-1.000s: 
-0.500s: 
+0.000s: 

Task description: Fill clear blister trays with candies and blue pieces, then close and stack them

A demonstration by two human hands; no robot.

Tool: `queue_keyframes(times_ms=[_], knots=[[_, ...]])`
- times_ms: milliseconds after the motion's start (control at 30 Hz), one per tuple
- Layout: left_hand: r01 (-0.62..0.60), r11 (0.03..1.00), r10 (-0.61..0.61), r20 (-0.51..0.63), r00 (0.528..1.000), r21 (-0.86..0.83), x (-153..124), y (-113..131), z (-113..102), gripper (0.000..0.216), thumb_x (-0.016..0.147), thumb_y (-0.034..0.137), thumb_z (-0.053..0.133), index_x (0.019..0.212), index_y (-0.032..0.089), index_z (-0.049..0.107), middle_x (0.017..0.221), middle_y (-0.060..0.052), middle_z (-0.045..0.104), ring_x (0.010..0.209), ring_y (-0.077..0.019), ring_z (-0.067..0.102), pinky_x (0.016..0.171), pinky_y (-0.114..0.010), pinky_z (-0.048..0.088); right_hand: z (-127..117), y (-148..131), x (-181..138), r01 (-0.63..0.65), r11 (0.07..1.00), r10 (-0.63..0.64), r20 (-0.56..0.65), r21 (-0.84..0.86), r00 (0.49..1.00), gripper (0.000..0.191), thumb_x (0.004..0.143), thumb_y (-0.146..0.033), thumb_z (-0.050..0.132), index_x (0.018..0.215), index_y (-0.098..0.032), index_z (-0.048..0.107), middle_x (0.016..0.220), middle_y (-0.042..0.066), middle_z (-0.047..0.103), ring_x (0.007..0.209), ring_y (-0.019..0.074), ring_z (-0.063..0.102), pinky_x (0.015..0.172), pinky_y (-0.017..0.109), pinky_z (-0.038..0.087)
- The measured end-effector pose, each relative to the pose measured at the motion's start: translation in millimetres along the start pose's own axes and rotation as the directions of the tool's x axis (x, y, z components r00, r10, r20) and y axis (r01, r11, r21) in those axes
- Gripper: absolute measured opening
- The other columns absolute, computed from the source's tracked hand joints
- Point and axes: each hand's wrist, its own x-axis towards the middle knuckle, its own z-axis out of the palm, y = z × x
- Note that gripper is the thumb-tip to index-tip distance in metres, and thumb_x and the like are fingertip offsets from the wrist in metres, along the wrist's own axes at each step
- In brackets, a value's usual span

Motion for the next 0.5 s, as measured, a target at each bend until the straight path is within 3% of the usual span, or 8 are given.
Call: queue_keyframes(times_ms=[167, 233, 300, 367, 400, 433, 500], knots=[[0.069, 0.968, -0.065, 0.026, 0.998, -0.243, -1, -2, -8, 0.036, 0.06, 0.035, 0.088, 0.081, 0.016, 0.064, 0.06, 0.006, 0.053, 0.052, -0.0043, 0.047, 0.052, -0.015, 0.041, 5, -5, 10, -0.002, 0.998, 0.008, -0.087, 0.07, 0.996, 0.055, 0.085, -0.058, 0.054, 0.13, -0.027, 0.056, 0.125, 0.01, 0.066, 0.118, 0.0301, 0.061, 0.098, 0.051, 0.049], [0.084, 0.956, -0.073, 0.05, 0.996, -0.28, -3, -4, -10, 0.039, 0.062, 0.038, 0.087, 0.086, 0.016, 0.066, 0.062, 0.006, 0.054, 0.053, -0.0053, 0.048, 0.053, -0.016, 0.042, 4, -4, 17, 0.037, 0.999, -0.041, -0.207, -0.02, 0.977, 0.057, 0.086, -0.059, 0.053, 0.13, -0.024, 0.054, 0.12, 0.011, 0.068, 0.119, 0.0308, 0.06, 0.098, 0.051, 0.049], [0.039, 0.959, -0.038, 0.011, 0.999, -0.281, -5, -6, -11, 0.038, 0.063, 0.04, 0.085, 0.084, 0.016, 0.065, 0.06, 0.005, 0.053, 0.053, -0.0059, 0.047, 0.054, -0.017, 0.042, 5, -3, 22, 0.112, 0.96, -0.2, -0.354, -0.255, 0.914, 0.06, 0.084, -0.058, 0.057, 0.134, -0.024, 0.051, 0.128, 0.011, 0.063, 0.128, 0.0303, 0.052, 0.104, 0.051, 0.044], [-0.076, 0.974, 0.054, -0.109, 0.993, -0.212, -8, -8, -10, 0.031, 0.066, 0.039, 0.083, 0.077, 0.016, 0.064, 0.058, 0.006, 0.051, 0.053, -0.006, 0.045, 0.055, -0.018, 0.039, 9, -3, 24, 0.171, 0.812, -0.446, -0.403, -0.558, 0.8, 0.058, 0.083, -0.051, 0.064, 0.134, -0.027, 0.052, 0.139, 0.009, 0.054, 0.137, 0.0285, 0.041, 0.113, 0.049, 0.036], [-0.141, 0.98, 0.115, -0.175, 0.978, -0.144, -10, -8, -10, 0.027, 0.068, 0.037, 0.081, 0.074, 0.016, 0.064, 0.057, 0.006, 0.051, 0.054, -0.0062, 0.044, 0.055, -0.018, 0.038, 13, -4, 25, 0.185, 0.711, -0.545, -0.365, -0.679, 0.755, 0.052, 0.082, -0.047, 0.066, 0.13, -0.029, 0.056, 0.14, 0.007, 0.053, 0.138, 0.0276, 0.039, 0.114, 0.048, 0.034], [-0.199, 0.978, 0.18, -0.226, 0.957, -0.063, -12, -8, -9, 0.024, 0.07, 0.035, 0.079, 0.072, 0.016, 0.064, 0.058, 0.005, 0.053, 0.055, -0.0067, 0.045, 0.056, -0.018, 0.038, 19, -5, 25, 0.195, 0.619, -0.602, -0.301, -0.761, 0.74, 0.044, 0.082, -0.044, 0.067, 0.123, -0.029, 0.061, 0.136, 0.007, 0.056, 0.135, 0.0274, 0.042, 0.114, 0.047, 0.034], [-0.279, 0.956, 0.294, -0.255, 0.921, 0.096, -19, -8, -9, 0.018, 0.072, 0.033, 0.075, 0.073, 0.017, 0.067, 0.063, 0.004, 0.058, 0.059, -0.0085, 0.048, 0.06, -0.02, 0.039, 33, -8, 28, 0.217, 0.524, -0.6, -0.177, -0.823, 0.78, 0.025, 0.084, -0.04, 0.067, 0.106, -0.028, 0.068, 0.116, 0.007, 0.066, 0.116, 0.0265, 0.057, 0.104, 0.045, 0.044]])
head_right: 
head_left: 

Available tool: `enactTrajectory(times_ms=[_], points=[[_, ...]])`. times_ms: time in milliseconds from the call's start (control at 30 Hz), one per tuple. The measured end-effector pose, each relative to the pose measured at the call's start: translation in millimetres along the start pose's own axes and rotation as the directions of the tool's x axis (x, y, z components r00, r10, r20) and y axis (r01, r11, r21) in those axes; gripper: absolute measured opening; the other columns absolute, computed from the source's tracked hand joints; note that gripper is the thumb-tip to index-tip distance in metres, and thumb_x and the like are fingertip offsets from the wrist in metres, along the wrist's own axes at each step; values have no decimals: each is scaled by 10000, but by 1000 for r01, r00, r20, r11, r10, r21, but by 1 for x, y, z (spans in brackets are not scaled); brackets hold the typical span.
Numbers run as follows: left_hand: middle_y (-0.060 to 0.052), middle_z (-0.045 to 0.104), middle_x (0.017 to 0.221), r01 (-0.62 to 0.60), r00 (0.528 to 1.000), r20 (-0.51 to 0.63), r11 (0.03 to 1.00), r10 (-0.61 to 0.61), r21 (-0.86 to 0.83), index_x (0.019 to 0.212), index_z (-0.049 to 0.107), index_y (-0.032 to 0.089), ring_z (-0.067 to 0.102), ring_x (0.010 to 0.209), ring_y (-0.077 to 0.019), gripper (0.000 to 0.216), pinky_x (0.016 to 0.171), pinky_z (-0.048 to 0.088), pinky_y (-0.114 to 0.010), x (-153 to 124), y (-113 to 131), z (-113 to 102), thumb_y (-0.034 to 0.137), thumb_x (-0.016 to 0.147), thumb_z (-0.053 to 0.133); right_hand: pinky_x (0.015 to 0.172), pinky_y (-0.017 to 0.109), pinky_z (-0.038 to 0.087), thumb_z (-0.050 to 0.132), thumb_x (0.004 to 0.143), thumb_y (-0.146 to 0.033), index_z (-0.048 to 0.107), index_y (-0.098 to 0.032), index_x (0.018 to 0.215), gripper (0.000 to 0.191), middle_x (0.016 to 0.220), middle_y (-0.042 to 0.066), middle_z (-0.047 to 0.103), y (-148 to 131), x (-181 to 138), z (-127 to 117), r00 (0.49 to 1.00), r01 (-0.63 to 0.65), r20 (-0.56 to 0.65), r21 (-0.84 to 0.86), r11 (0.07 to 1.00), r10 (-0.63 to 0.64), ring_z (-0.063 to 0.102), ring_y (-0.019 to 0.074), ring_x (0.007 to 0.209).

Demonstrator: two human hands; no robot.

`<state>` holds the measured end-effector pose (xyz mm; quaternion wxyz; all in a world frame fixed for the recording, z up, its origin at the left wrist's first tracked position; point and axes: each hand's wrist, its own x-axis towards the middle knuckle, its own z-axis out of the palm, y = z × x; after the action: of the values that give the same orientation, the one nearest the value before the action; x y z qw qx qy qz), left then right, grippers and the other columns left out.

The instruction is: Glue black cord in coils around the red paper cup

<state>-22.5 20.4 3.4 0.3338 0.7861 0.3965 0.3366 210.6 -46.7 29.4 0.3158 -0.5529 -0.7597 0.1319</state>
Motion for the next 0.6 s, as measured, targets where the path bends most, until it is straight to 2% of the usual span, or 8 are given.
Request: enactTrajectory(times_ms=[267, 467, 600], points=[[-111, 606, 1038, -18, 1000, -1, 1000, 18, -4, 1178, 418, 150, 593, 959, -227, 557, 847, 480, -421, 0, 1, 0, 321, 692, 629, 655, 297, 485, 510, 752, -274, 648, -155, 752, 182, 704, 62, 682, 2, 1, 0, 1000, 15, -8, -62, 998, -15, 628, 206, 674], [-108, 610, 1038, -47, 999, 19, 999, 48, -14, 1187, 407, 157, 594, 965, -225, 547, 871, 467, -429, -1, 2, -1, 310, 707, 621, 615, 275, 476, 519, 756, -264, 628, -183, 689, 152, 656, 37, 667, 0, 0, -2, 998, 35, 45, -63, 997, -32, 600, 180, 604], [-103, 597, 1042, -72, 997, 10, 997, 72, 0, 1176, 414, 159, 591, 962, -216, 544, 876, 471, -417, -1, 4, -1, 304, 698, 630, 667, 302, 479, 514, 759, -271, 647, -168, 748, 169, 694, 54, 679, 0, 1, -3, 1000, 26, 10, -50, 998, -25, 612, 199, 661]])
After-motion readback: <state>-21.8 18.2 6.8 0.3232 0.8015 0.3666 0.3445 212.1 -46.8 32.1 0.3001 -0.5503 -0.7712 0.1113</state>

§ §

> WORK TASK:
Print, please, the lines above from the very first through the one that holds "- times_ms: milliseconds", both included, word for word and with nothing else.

> ANSWER TO THIS TASK:
-1.000s: 
-0.500s: 
+0.000s: 

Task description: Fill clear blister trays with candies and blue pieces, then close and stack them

A demonstration by two human hands; no robot.

Tool: `queue_keyframes(times_ms=[_], knots=[[_, ...]])`
- times_ms: milliseconds after the motion's start (control at 30 Hz), one per tuple

Nothing remains to be added to the output.